Joe Maloy, 2016 U.S. Olympic Triathlete, Co-Founder and Editor-at-Large
• IRONMAN WORLD CHAMPIONSHIPS CANCELED The iconic annual sports event, the Ironman Kona World Championships, was officially canceled this week after already being postponed from October 2020 to February 2021. This is the first time since the championships started in 1978 that they will not be held. The 70.3 championship event in New Zealand was also canceled. NBC Sports reported that triathletes who had already qualified would be eligible to compete in 2021 or 2022.
“Based on the schedule, the continuation of existing travel restrictions worldwide, and other circumstances beyond our control, Ironman’s world championship events cannot proceed as rescheduled.” - IRONMAN
• SUMMER CYCLING AT HOME Although we're still holding out hope for a return to competition this year, just as fast as we started to get excited about reopened gyms and community pools, many of us were sent back to working out in the comfort of our own homes and local parks. There’s a good chance that if you were bike-training indoors with a cycling or tri group, you also haven’t been able to get together in the same way for that dedicated training time. As more and more people start to rely on indoor trainers, they’re increasingly turning to stationary bikes, smart trainers and connected apps.

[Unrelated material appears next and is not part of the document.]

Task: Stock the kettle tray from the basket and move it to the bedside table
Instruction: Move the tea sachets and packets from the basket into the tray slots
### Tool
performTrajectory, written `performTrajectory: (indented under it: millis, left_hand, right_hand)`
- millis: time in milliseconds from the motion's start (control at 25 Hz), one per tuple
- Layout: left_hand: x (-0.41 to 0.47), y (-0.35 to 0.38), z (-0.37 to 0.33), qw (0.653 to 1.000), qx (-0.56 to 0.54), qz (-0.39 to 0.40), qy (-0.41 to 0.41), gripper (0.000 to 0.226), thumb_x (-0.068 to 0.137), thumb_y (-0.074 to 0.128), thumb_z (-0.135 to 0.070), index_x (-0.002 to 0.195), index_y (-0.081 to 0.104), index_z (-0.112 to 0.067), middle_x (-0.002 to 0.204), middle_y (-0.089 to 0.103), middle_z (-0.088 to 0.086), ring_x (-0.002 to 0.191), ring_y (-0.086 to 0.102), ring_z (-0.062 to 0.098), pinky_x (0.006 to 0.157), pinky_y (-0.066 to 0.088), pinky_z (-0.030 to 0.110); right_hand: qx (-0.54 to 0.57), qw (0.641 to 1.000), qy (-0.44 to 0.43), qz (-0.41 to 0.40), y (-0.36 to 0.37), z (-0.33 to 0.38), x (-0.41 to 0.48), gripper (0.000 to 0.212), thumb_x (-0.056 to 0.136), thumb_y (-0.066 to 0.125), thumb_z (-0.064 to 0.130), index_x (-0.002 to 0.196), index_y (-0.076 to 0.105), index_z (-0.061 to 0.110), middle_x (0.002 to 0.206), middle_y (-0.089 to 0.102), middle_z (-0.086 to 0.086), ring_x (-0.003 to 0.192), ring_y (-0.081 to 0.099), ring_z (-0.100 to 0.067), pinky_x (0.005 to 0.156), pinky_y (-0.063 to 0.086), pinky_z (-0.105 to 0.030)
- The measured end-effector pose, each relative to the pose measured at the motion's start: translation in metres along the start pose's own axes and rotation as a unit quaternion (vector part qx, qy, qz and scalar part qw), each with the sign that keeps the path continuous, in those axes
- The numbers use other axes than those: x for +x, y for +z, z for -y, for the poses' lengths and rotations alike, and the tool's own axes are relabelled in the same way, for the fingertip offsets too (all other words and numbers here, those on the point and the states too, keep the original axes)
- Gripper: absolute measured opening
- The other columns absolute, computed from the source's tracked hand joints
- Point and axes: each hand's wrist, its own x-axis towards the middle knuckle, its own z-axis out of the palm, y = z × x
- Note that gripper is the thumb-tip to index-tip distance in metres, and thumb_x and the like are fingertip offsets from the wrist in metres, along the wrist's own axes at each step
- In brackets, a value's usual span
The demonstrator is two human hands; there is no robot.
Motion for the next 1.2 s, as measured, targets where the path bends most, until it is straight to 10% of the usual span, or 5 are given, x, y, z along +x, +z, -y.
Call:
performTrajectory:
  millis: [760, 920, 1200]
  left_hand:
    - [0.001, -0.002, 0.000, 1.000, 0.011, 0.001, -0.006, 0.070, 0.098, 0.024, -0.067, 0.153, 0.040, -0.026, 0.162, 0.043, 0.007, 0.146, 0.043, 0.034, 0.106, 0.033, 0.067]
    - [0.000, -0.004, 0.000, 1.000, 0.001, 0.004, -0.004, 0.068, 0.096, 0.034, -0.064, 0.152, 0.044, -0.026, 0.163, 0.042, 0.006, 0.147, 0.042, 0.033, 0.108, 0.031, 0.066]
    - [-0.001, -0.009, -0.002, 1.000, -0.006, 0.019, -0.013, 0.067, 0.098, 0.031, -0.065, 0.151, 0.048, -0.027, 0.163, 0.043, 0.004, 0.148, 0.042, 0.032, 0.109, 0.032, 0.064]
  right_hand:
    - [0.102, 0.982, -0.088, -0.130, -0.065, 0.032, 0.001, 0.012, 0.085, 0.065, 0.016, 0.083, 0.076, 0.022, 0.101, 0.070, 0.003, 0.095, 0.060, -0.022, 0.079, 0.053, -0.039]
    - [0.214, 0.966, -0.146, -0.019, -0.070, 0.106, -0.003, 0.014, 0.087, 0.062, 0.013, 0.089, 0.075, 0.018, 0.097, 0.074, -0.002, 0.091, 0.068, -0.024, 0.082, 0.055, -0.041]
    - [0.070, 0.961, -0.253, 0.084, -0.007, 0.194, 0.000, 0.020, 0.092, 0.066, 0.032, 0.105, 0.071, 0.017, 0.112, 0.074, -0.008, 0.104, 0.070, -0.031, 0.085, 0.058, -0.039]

Peloton reported a 66% increase in sales in its most recent quarterly report and a 94% increase in subscriptions to its workout classes. If you’re looking to turn your bike into a smart, at-home exercise machine or find ways to improve your smart-trainer setup, THREE's Joe Maloy, shared his tips with The Wall Street Journal’s personal technology columnist.
“My biggest tip would be to check the gear you’re in. You want to be in the smallest chainring in the front and then you want to be in the smallest chainring in the back. It’s not a gear you would normally ride in.”
• HILL RUNNING TIPS Cyclists may have heard of the Everesting challenge which, according to Runner’s World, is “riding the equivalent ascent of Mount Everest” but doing it on a local climb as most international travel remains limited. Canadian adventure racer and Obstacle Course Racing (OCR) World Champion Ryan Atkins took a page from that challenge and became one of the 154 runners who have made the 8,848-meter ascent on foot. “As the season’s races began to disappear off the calendar,” Molly Hurford writes, “Atkins was faced with a dilemma: What to do with the fitness he had built up over the winter and spring.”
“I had all this fitness and motivation, and nowhere to put it,” Atkins said. “I’d been planning to try for a fastest known time on the Long Trail in Vermont, which I’d been wanting to do for years, but I couldn’t even cross the border to get to the U.S. So, I was like, well, what else can I do?”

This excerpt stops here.